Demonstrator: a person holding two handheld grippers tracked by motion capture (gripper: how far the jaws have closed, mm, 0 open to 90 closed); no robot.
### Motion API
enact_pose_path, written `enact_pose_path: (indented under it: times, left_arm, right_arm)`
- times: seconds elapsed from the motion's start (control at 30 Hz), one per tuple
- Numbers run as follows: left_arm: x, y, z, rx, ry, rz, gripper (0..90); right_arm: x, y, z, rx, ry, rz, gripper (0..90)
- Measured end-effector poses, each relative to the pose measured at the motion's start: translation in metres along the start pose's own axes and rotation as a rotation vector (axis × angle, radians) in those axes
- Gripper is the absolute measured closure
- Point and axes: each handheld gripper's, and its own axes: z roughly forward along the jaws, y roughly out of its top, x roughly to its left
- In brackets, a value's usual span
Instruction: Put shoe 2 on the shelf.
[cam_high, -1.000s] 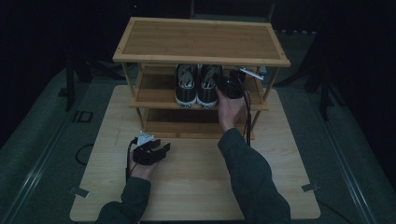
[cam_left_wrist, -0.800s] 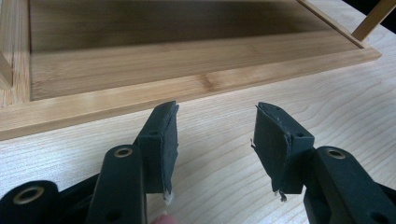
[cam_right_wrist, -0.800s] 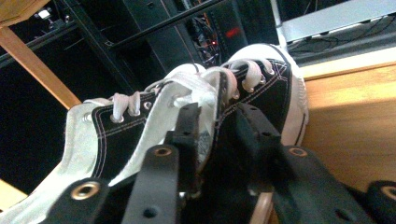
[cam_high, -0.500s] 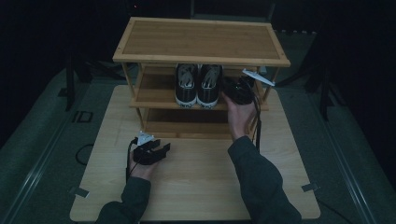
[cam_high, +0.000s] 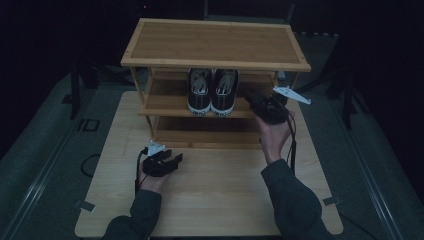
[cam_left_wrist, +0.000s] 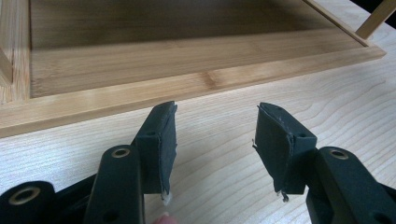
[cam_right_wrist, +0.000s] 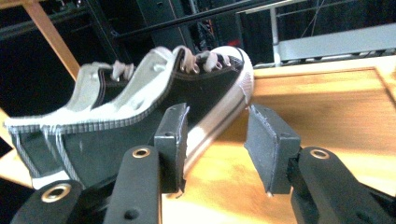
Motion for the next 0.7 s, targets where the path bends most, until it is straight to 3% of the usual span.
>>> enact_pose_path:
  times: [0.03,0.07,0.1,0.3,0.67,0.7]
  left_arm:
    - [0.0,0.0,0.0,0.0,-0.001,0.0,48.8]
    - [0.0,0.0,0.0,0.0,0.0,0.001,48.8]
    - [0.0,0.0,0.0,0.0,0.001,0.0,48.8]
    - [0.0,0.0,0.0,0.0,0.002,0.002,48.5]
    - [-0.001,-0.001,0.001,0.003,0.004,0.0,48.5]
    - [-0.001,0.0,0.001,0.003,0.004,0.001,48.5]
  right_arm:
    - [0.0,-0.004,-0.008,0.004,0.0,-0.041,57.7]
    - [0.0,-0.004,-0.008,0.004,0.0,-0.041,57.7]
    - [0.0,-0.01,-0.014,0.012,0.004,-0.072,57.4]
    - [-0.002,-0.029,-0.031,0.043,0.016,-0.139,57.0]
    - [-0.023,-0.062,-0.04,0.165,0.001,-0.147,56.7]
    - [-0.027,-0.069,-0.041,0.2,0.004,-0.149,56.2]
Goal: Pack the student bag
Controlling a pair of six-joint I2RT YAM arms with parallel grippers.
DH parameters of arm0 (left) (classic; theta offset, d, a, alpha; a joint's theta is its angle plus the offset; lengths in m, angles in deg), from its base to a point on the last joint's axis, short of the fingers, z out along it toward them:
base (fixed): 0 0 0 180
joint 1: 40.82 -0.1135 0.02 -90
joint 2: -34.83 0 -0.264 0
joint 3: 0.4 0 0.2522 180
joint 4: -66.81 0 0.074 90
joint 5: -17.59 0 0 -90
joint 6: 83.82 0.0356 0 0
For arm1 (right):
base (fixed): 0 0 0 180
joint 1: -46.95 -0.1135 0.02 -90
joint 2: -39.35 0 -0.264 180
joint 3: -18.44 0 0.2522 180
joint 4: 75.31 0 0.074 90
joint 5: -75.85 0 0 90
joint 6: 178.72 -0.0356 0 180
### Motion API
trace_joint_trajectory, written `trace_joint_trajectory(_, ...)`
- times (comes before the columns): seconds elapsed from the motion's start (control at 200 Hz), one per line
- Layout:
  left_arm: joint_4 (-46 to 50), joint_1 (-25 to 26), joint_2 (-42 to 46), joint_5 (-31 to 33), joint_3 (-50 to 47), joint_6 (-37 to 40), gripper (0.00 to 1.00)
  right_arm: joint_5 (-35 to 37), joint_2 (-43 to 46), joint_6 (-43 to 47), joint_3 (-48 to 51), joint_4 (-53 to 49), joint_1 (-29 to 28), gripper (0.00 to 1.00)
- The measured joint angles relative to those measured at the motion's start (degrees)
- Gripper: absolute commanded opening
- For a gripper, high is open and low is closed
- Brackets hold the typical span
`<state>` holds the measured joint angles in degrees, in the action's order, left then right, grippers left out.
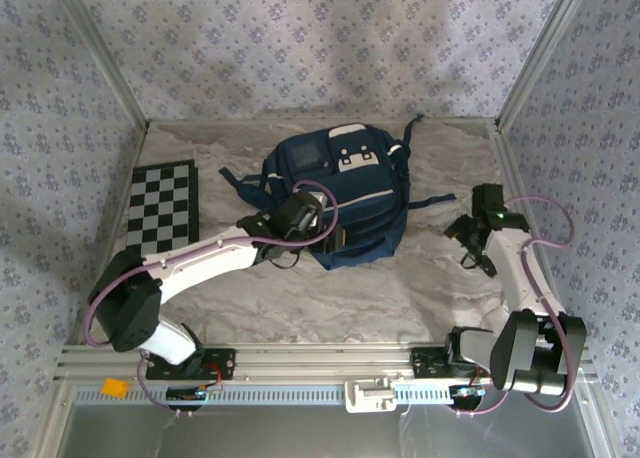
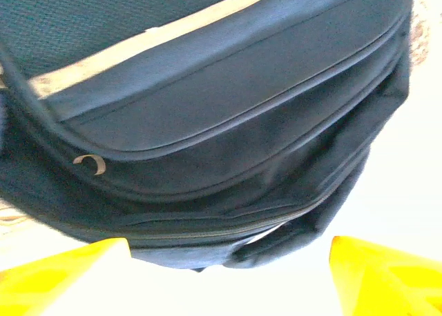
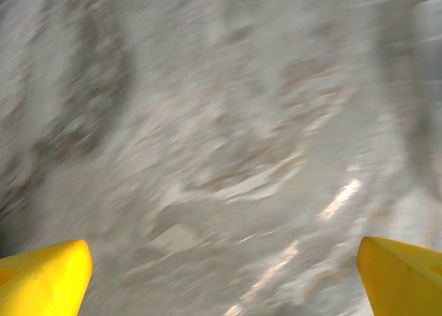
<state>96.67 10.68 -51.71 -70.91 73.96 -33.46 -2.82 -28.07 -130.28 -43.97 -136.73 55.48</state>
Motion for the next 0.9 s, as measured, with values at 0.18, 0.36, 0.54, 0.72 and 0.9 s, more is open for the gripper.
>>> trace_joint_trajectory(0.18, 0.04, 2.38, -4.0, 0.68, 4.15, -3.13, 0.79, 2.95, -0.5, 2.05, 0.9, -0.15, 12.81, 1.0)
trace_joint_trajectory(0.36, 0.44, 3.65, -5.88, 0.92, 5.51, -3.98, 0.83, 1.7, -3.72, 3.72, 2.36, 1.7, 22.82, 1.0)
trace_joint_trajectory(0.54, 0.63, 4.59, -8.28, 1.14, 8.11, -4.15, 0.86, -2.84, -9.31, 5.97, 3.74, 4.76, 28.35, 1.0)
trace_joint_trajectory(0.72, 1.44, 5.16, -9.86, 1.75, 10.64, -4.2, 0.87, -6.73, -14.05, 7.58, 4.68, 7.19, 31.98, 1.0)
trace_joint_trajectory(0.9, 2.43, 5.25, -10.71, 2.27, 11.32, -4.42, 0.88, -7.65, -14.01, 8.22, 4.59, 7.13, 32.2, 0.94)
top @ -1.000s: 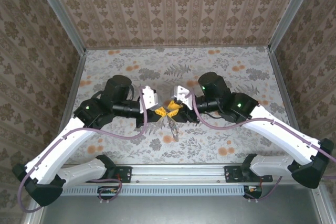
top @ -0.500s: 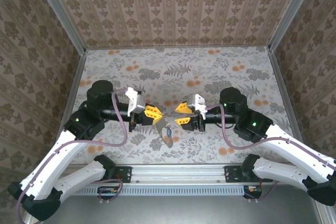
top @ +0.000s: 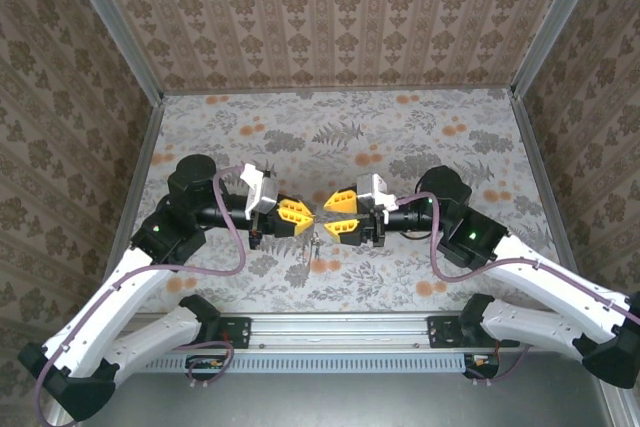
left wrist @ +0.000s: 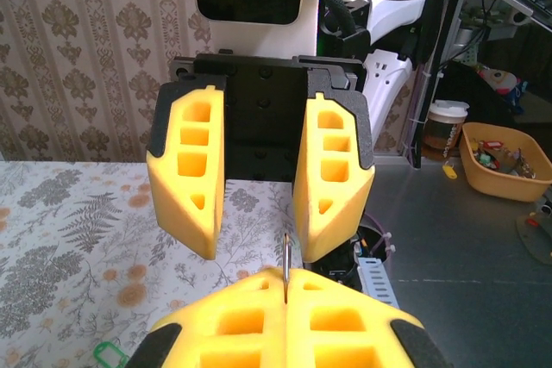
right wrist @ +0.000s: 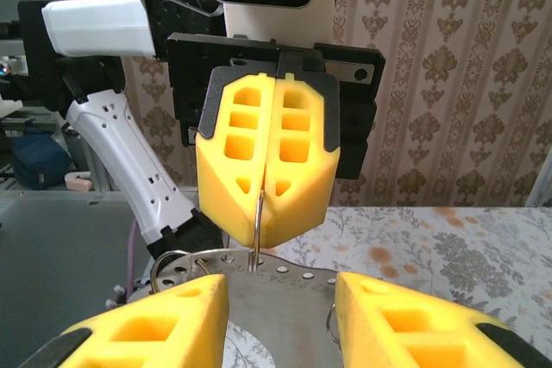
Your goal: Put the keys on the keyring
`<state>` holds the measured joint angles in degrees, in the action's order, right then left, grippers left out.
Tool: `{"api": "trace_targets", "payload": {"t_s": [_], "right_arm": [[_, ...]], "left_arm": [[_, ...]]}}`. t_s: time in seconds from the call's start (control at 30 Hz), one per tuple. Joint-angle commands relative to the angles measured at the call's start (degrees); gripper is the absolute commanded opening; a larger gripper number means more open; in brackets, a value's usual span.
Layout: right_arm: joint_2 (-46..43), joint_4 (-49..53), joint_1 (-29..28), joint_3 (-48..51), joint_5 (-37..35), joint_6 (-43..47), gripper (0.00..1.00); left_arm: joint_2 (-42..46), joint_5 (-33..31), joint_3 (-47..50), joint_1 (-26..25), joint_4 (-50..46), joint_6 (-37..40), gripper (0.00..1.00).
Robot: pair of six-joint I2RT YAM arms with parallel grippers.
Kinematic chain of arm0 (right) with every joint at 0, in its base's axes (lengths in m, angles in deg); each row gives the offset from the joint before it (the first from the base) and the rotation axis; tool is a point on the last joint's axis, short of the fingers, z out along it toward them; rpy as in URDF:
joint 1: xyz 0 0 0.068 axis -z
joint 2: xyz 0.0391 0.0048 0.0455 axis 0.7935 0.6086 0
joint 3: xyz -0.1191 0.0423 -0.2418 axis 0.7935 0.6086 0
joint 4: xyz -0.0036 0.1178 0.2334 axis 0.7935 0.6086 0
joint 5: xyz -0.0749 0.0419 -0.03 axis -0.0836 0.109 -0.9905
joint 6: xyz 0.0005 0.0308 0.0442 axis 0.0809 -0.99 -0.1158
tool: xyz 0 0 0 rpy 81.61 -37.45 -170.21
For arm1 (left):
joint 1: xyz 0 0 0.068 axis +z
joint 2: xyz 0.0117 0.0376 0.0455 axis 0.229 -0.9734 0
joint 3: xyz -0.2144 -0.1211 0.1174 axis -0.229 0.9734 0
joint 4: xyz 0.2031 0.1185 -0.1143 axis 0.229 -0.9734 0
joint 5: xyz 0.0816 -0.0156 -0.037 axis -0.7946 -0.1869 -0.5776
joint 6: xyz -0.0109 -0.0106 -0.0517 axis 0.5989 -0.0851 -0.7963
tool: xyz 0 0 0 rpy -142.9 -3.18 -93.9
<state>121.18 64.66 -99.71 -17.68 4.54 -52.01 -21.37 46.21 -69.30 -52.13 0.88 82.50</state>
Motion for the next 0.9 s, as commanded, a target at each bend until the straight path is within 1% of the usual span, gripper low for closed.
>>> {"api": "trace_targets", "payload": {"t_s": [0.0, 0.1, 0.17, 0.27, 0.37, 0.43, 0.47, 0.5, 0.57, 0.6, 0.63, 0.7, 0.77, 0.83, 0.87], "right_arm": [[0.31, -3.16, -0.24, 0.33, 2.34, -1.41, 0.39], [0.80, -3.56, -0.30, 0.28, 2.67, -1.57, 0.37], [1.26, -3.64, -0.27, -0.11, 3.02, -1.61, 0.34], [1.84, -3.57, -0.27, -0.38, 3.08, -1.61, 0.24], [2.60, -2.34, -0.30, -1.16, 3.27, -1.14, 0.10], [2.88, -1.11, -0.31, -1.62, 3.21, -0.62, 0.03], [2.85, -0.51, -0.31, -1.88, 3.07, -0.27, 0.00], [2.72, -0.05, -0.28, -2.11, 3.05, 0.00, 0.00], [2.44, 1.51, -0.26, -2.76, 2.36, 0.77, 0.00], [2.52, 3.20, -0.26, -3.63, 1.60, 1.29, 0.00], [2.73, 4.97, -0.21, -4.57, 0.84, 1.74, 0.00], [3.87, 10.80, -0.04, -7.29, -1.09, 3.57, 0.00], [5.07, 15.30, 0.09, -9.40, -2.26, 5.08, 0.00], [6.13, 18.17, 0.09, -10.96, -2.45, 6.19, 0.00], [6.42, 18.97, 0.14, -11.34, -2.47, 6.51, 0.00]], "left_arm": [[0.82, 1.05, 0.69, 0.23, 4.00, -1.58, 0.00], [0.75, 0.63, 1.33, 0.27, 5.40, -2.20, 0.00], [0.91, 0.46, 1.85, 0.13, 6.61, -2.78, 0.00], [0.86, 0.08, 2.46, 0.01, 7.91, -3.32, 0.00], [0.85, -0.11, 2.91, -0.10, 8.96, -3.84, 0.00], [0.85, -0.20, 3.00, -0.13, 9.57, -4.16, 0.00], [0.76, -0.28, 3.03, -0.13, 9.69, -4.30, 0.00], [0.63, -0.42, 2.84, -0.27, 9.50, -4.28, 0.00], [-0.04, -0.96, 1.05, -0.42, 5.75, -2.18, 0.00], [-0.77, -1.65, -0.87, -0.64, 1.04, 0.26, 0.07], [-1.38, -2.70, -2.57, -0.91, -3.43, 2.62, 0.17], [-2.82, -6.56, -6.55, -1.89, -13.07, 7.81, 0.31], [-3.90, -10.39, -9.41, -2.45, -19.19, 11.19, 0.35], [-4.83, -13.02, -10.93, -2.68, -22.13, 12.63, 0.35], [-5.17, -13.86, -11.48, -2.76, -22.89, 13.14, 0.33]]}}
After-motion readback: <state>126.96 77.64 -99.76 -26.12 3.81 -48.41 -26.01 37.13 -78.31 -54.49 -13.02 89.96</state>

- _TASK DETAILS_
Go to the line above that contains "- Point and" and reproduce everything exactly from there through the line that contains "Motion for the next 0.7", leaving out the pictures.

- _EXPECTED ANSWER_
- Point and axes: each handheld gripper's, and its own axes: z roughly forward along the jaws, y roughly out of its top, x roughly to its left
- In brackets, a value's usual span
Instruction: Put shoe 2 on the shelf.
[cam_high, -1.000s] 
[cam_left_wrist, -0.800s] 
[cam_right_wrist, -0.800s] 
[cam_high, -0.500s] 
[cam_high, +0.000s] 
[cam_left_wrist, +0.000s] 
[cam_right_wrist, +0.000s] 
Motion for the next 0.7 s, targets where the path bends most, until it is straight to 3% of the usual span.

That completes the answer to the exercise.